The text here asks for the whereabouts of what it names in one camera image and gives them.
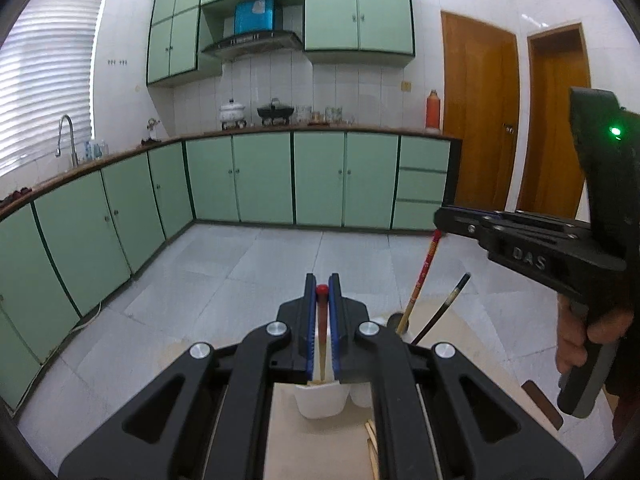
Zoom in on dark cloth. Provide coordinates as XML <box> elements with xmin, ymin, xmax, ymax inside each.
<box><xmin>0</xmin><ymin>187</ymin><xmax>32</xmax><ymax>207</ymax></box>

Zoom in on white window blind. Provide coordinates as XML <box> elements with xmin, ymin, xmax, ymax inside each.
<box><xmin>0</xmin><ymin>0</ymin><xmax>108</xmax><ymax>176</ymax></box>

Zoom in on metal kitchen faucet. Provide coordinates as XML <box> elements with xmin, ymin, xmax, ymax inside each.
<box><xmin>56</xmin><ymin>115</ymin><xmax>80</xmax><ymax>168</ymax></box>

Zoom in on wooden door with handle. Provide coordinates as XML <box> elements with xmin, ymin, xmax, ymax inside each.
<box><xmin>440</xmin><ymin>10</ymin><xmax>521</xmax><ymax>211</ymax></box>

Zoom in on dark brown wooden piece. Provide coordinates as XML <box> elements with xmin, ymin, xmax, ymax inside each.
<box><xmin>521</xmin><ymin>381</ymin><xmax>564</xmax><ymax>429</ymax></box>

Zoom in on white lidded pot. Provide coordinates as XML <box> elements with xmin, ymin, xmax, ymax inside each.
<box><xmin>219</xmin><ymin>100</ymin><xmax>247</xmax><ymax>130</ymax></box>

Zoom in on green base cabinets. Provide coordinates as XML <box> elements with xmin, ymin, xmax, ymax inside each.
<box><xmin>0</xmin><ymin>127</ymin><xmax>463</xmax><ymax>411</ymax></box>

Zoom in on plain wooden door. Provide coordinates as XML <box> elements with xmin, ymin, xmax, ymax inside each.
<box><xmin>515</xmin><ymin>22</ymin><xmax>593</xmax><ymax>221</ymax></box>

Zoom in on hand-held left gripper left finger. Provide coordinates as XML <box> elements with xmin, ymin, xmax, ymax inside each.
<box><xmin>59</xmin><ymin>273</ymin><xmax>319</xmax><ymax>480</ymax></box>

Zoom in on red thermos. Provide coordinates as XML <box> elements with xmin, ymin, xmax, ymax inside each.
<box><xmin>425</xmin><ymin>89</ymin><xmax>442</xmax><ymax>133</ymax></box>

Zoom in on green wall cabinets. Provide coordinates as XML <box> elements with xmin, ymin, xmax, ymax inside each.
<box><xmin>146</xmin><ymin>0</ymin><xmax>417</xmax><ymax>88</ymax></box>

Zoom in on white plastic utensil holder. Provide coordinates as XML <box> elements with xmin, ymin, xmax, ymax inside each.
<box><xmin>292</xmin><ymin>311</ymin><xmax>417</xmax><ymax>421</ymax></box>

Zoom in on bottles beside sink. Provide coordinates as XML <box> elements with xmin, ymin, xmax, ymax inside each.
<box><xmin>84</xmin><ymin>137</ymin><xmax>110</xmax><ymax>163</ymax></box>

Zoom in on person's right hand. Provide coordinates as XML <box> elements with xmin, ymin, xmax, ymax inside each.
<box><xmin>556</xmin><ymin>295</ymin><xmax>637</xmax><ymax>376</ymax></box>

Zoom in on green drawer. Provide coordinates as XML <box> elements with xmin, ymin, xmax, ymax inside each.
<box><xmin>392</xmin><ymin>200</ymin><xmax>444</xmax><ymax>231</ymax></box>
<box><xmin>396</xmin><ymin>170</ymin><xmax>448</xmax><ymax>202</ymax></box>
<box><xmin>400</xmin><ymin>137</ymin><xmax>451</xmax><ymax>172</ymax></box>

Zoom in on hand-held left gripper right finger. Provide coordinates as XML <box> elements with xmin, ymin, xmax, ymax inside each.
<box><xmin>328</xmin><ymin>273</ymin><xmax>584</xmax><ymax>480</ymax></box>

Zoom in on black range hood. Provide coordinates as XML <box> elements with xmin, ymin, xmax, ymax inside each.
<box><xmin>200</xmin><ymin>30</ymin><xmax>304</xmax><ymax>59</ymax></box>

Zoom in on pale chopstick red patterned end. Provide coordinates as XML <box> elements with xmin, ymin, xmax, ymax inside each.
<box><xmin>396</xmin><ymin>229</ymin><xmax>443</xmax><ymax>335</ymax></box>

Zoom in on black chopstick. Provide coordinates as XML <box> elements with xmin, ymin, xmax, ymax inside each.
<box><xmin>412</xmin><ymin>272</ymin><xmax>472</xmax><ymax>346</ymax></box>

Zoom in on black wok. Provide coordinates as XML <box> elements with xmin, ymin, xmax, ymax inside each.
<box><xmin>256</xmin><ymin>99</ymin><xmax>295</xmax><ymax>127</ymax></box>

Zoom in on white floor cable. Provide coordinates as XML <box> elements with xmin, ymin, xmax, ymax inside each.
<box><xmin>70</xmin><ymin>302</ymin><xmax>103</xmax><ymax>333</ymax></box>

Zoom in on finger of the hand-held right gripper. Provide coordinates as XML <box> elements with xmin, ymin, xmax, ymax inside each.
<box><xmin>451</xmin><ymin>205</ymin><xmax>591</xmax><ymax>233</ymax></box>
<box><xmin>433</xmin><ymin>208</ymin><xmax>592</xmax><ymax>249</ymax></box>

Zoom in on wooden chopstick red patterned end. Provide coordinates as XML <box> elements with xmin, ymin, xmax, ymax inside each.
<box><xmin>315</xmin><ymin>284</ymin><xmax>331</xmax><ymax>383</ymax></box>

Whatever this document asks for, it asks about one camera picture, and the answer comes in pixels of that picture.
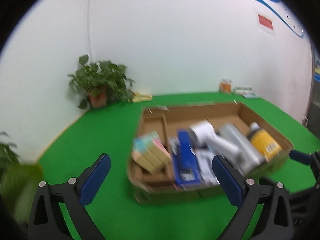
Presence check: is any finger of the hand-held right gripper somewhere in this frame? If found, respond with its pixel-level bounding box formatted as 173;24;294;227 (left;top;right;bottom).
289;149;315;166

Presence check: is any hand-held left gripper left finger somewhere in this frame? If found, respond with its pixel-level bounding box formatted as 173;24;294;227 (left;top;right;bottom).
27;153;112;240

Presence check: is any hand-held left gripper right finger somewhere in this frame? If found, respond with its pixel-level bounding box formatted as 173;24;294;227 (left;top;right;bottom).
211;154;295;240

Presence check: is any silver metal can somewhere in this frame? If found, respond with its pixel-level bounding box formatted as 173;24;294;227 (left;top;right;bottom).
219;123;266;174

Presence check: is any yellow label jar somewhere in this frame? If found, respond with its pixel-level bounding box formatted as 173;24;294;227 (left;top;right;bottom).
249;129;283;162

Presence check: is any blue box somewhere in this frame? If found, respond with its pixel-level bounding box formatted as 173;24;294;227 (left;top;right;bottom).
172;129;202;185

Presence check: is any white massage gun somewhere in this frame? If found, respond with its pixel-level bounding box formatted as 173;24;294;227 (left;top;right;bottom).
189;120;244;160

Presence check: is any pastel cube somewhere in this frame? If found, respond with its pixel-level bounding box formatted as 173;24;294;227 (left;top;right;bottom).
132;131;173;174

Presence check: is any large shallow cardboard box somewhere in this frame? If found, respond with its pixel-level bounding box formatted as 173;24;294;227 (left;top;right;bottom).
126;101;295;205

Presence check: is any green tablecloth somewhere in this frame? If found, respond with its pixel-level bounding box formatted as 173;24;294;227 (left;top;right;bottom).
37;92;318;240

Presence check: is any large leafy potted plant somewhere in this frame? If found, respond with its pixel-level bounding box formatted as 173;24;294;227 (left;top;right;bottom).
0;131;44;224

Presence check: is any white flat box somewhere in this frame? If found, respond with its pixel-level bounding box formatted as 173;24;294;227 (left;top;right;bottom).
234;85;253;94

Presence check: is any orange card holder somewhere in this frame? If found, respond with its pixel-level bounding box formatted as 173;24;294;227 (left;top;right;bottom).
219;78;234;94

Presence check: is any small bushy potted plant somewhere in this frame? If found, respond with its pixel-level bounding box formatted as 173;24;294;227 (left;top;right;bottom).
67;54;135;109

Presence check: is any red wall sign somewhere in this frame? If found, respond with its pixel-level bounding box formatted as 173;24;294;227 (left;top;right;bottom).
255;9;276;35

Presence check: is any thin wall cable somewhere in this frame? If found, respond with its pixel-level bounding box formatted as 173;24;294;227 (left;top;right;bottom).
86;0;94;63

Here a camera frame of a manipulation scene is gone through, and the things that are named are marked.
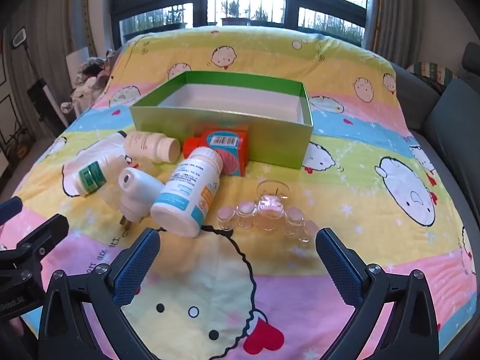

> Activity: Of the entries above, repeat exactly the lines from the line with "Zoom in on metal" through the line with "Zoom in on dark brown", both of them included.

> Exercise solution:
Zoom in on metal kitchen faucet. Provide coordinates as XML <box> elements with xmin, ymin, xmax, ymax inside each.
<box><xmin>56</xmin><ymin>115</ymin><xmax>80</xmax><ymax>168</ymax></box>

Zoom in on wooden door with handle. Provide coordinates as XML <box> elements with xmin, ymin, xmax, ymax inside each.
<box><xmin>440</xmin><ymin>10</ymin><xmax>521</xmax><ymax>211</ymax></box>

Zoom in on dark brown wooden piece. Provide coordinates as XML <box> elements with xmin, ymin, xmax, ymax inside each.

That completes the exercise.